Reactivo de liberación de muestra
El reactivo de liberación de muestras es para escenarios de diagnóstico POCT molecular.Para los dos sistemas de amplificación directa LAMP y amplificación directa PCR, no hay necesidad de extracción de ácido nucleico.El lisado bruto de la muestra se puede amplificar directamente, el gen objetivo se puede detectar con precisión y el tiempo de detección de la muestra se puede acortar aún más, lo que se adapta perfectamente a los requisitos de aplicación de la POCT molecular.Es adecuado para hisopos nasales, hisopos de garganta y otros tipos de muestras.Las muestras procesadas se pueden utilizar directamente para la detección LAMP o PCR cuantitativa por fluorescencia en tiempo real, y se pueden lograr los mismos resultados que los métodos de extracción convencionales sin complicadas operaciones de extracción de ácidos nucleicos.
Condiciones de almacenaje
Transporte y almacene a temperatura ambiente.
Control de calidad
Detección funcional: qPCR cuantitativa: se amplificó el sistema de reactivo de liberación de muestras de 800 μl
con 1000 copias de Novel Pseudovirus, una muestra de hisopo nasal, lo que resultó en curvas de amplificación similares yValores de ΔCt dentro de ± 0,5 Ct.

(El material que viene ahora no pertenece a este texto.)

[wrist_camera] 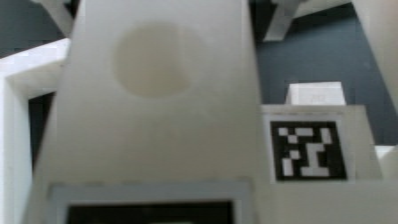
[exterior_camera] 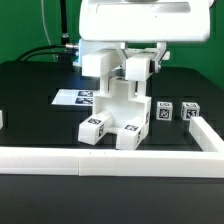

Procedimiento experimentalres
1. Tome 800 μl de reactivo de liberación de muestra y distribuya la solución de lisis en un tubo de muestreo de 1,5 ml.
2. Tome el hisopo nasal o el hisopo de garganta con el hisopo; Procedimiento de muestreo del hisopo nasal: tome el hisopo estéril y colóquelo en las fosas nasales, avance lentamente hasta aproximadamente 1,5 cm de profundidad, gire suavemente 4 veces contra la mucosa nasal durante más de 15 segundos , luego repita la misma operación en la otra cavidad nasal con el mismo hisopo. Procedimiento de muestreo del hisopo de garganta: tome el hisopo estéril y limpie suave y rápidamente las amígdalas faríngeas y la pared faríngea trasera 3 veces.
3.Coloque el hisopo inmediatamente en el tubo de muestra.El cabezal del hisopo se debe girar y mezclar en la solución de almacenamiento durante al menos 30 segundos para garantizar que la muestra se eluya completamente en el tubo de muestreo.
4. Incubación a temperatura ambiente (20 ~ 25 ℃) durante 1 min, se completa la preparación del tampón de lisis.
5. Tanto el sistema RT-PCR como el RT-LAMP de 25 μl fueron compatibles con una cantidad de 10 μl de adición de plantilla para experimentos de detección.
Notas
1. La cantidad mínima de lisado directo de muestra correspondiente a un solo hisopo se puede ajustar a 400 μl, que se puede ajustar según las necesidades de la prueba.
2. Una vez que la muestra sea procesada por el reactivo de liberación de muestra, se recomienda realizar la siguiente fase de la prueba lo antes posible; el intervalo de tiempo de espera es preferiblemente inferior a 1 hora.
3. El pH del lisado de la muestra es ácido y el sistema de detección necesita tener un tampón determinado.Es adecuado para la mayoría de las detecciones de fluorescencia PCR, RT-PCR y LAMP con tampón de pH, pero no es adecuado para la detección colorimétrica LAMP sin tampón.